→ Work order: Return the data below exactly, minus the pictures.

(Dataset records Opens)

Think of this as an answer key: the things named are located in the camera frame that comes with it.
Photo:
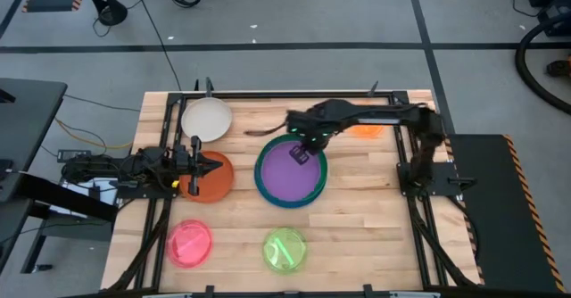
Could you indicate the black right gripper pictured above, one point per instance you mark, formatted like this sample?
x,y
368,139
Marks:
x,y
312,124

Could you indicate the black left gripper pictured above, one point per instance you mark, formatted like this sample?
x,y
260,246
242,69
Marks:
x,y
195,186

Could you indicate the opaque orange plastic plate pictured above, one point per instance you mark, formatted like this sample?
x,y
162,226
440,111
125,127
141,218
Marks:
x,y
218,186

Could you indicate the purple plastic plate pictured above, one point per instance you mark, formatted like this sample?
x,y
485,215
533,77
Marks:
x,y
285,177

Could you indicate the large green plastic plate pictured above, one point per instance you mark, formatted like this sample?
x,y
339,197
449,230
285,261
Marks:
x,y
324,173

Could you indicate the large teal plastic plate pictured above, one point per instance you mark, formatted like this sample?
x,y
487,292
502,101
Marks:
x,y
258,175

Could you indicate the white plastic plate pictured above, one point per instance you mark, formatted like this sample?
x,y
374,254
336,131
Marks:
x,y
205,117

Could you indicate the small translucent orange plate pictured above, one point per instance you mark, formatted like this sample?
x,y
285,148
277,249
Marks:
x,y
366,131

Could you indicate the small translucent pink plate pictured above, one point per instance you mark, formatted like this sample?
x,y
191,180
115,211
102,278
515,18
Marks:
x,y
189,244

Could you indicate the small translucent green plate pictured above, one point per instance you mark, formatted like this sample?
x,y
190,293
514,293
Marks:
x,y
284,250

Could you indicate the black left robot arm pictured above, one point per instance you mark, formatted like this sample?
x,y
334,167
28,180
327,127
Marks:
x,y
111,166

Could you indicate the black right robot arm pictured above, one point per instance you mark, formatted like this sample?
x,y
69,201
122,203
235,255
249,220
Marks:
x,y
383,113

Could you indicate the large blue plastic plate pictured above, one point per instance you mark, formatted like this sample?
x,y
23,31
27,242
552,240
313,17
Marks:
x,y
285,205

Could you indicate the black table clamp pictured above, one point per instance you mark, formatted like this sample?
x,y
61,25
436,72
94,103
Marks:
x,y
368,290
374,89
209,86
209,290

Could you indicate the white papers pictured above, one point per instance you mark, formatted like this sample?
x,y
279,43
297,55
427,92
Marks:
x,y
102,184

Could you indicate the black power adapter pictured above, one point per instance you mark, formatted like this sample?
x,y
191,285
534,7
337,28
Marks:
x,y
67,155

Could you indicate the black stand base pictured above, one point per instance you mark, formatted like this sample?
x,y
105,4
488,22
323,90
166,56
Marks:
x,y
109,12

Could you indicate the black desk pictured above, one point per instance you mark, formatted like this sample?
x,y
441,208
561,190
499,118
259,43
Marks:
x,y
27,119

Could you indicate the black hazard-striped floor mat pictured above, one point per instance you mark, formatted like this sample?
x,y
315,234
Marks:
x,y
499,235

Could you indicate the orange and black tool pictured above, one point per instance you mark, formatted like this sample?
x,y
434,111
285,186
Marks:
x,y
560,68

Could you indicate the black aluminium table frame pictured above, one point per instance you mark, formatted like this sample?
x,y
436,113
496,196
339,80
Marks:
x,y
267,95

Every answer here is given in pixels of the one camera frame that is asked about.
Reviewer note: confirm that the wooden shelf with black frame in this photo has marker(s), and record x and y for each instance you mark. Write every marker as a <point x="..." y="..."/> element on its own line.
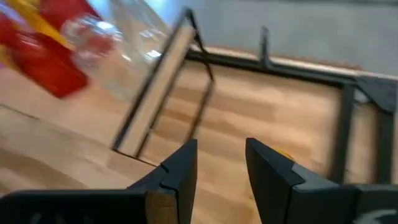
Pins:
<point x="93" y="115"/>

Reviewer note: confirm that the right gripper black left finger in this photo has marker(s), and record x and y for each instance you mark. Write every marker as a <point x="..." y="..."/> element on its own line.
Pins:
<point x="93" y="207"/>

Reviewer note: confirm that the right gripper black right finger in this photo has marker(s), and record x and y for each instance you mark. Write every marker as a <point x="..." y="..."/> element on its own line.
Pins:
<point x="311" y="205"/>

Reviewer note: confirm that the short clear ribbed vase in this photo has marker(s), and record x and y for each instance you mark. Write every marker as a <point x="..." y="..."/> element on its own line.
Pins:
<point x="102" y="71"/>

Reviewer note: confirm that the red ribbed bell-shaped vase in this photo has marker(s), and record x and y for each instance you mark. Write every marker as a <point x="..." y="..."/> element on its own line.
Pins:
<point x="46" y="62"/>

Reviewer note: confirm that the tall clear glass vase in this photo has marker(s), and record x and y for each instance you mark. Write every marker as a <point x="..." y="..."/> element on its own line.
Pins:
<point x="140" y="18"/>

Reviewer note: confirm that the yellow embossed glass vase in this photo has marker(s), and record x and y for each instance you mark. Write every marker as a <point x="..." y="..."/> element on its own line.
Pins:
<point x="37" y="23"/>

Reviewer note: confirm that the small amber bottle vase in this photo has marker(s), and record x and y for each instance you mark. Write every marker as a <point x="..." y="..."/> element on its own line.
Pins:
<point x="284" y="153"/>

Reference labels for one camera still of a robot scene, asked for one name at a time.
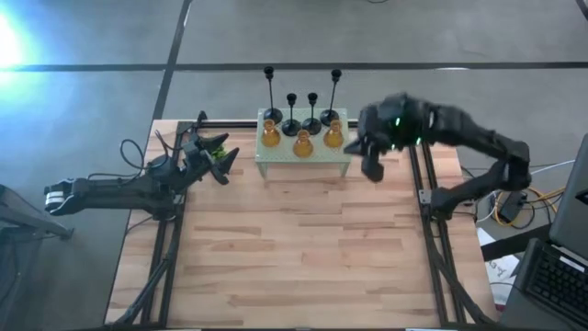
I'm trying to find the black power adapter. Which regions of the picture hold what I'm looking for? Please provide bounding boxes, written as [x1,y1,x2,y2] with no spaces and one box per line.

(Dataset records Closes)

→ Expected answer:
Think of this as an answer key: the things named are located in the camera frame that comes with it.
Photo:
Could you indicate the black right gripper pictured above, one point per instance you mark, formatted like this sample?
x,y
368,139
Marks:
x,y
312,124

Could you indicate the black left gripper pictured above, one point per instance you mark, formatted like this sample?
x,y
260,246
242,69
Marks:
x,y
195,186

Could you indicate the opaque orange plastic plate pictured above, one point per instance you mark, formatted like this sample?
x,y
162,226
440,111
125,127
141,218
Marks:
x,y
218,186

Could you indicate the purple plastic plate pictured above, one point per instance you mark, formatted like this sample?
x,y
485,215
533,77
Marks:
x,y
285,177

Could you indicate the large green plastic plate pictured above, one point per instance you mark, formatted like this sample?
x,y
339,197
449,230
285,261
Marks:
x,y
324,173

Could you indicate the large teal plastic plate pictured above, one point per instance you mark, formatted like this sample?
x,y
487,292
502,101
Marks:
x,y
258,175

Could you indicate the white plastic plate pictured above, one point per instance you mark, formatted like this sample?
x,y
374,254
336,131
Marks:
x,y
205,117

Could you indicate the small translucent orange plate pictured above, one point per instance you mark, formatted like this sample?
x,y
285,148
277,249
Marks:
x,y
366,131

Could you indicate the small translucent pink plate pictured above, one point per instance you mark, formatted like this sample?
x,y
191,180
115,211
102,278
515,18
Marks:
x,y
189,244

Could you indicate the small translucent green plate pictured above, one point per instance you mark, formatted like this sample?
x,y
190,293
514,293
Marks:
x,y
284,250

Could you indicate the black left robot arm pictured above, one point per instance you mark, formatted like this sample?
x,y
334,167
28,180
327,127
Marks:
x,y
111,166

Could you indicate the black right robot arm pictured above, one point per instance you mark, formatted like this sample?
x,y
69,201
122,203
235,255
249,220
Marks:
x,y
383,113

Could you indicate the large blue plastic plate pictured above, one point per instance you mark, formatted like this sample?
x,y
23,31
27,242
552,240
313,17
Marks:
x,y
285,205

Could you indicate the black table clamp pictured above, one point per instance you mark, formatted like this sample?
x,y
61,25
436,72
94,103
Marks:
x,y
368,290
374,89
209,86
209,290

Could you indicate the white papers pictured above, one point per instance you mark, formatted like this sample?
x,y
279,43
297,55
427,92
Marks:
x,y
102,184

Could you indicate the black power adapter pictured above, one point per instance you mark, formatted like this sample?
x,y
191,285
534,7
337,28
Marks:
x,y
67,155

Could you indicate the black stand base pictured above, one point per instance you mark, formatted like this sample?
x,y
105,4
488,22
323,90
166,56
Marks:
x,y
109,12

Could you indicate the black desk pictured above, one point per instance you mark, formatted like this sample?
x,y
441,208
561,190
499,118
259,43
Marks:
x,y
27,119

Could you indicate the black hazard-striped floor mat pictured above, one point per instance you mark, formatted like this sample?
x,y
315,234
Marks:
x,y
499,235

Could you indicate the orange and black tool pictured above, one point per instance you mark, formatted like this sample?
x,y
434,111
285,186
Marks:
x,y
560,68

Could you indicate the black aluminium table frame pictured above, one point per instance you mark, formatted like this sample?
x,y
436,113
496,196
339,80
Marks:
x,y
267,95

Every answer here is given in pixels of the one camera frame that is asked about.
Reviewer note: confirm that the wooden shelf with black frame in this photo has marker(s), and record x and y for each instance you mark. Write every marker as a <point x="..." y="..."/> element on its own line.
Pins:
<point x="93" y="115"/>

Reviewer note: confirm that the right gripper black left finger in this photo has marker(s), and record x and y for each instance you mark. Write every marker as a <point x="..." y="..."/> element on its own line.
Pins:
<point x="93" y="207"/>

Reviewer note: confirm that the right gripper black right finger in this photo has marker(s), and record x and y for each instance you mark. Write every marker as a <point x="..." y="..."/> element on its own line.
Pins:
<point x="311" y="205"/>

Reviewer note: confirm that the short clear ribbed vase in this photo has marker(s), and record x and y for each instance you mark. Write every marker as a <point x="..." y="..."/> element on its own line.
Pins:
<point x="102" y="71"/>

Reviewer note: confirm that the red ribbed bell-shaped vase in this photo has marker(s), and record x and y for each instance you mark. Write every marker as a <point x="..." y="..."/> element on its own line.
Pins:
<point x="46" y="62"/>

Reviewer note: confirm that the tall clear glass vase in this photo has marker(s), and record x and y for each instance you mark. Write every marker as a <point x="..." y="..."/> element on its own line.
Pins:
<point x="140" y="18"/>

Reviewer note: confirm that the yellow embossed glass vase in this photo has marker(s), and record x and y for each instance you mark. Write every marker as a <point x="..." y="..."/> element on its own line.
Pins:
<point x="37" y="23"/>

Reviewer note: confirm that the small amber bottle vase in this photo has marker(s), and record x and y for each instance you mark. Write every marker as a <point x="..." y="..."/> element on its own line.
Pins:
<point x="284" y="153"/>

Reference labels for one camera still of a robot scene, asked for one name at a time.
I'm trying to find the black power adapter. Which regions of the picture hold what I'm looking for? Please provide bounding boxes, written as [x1,y1,x2,y2] with no spaces and one box per line.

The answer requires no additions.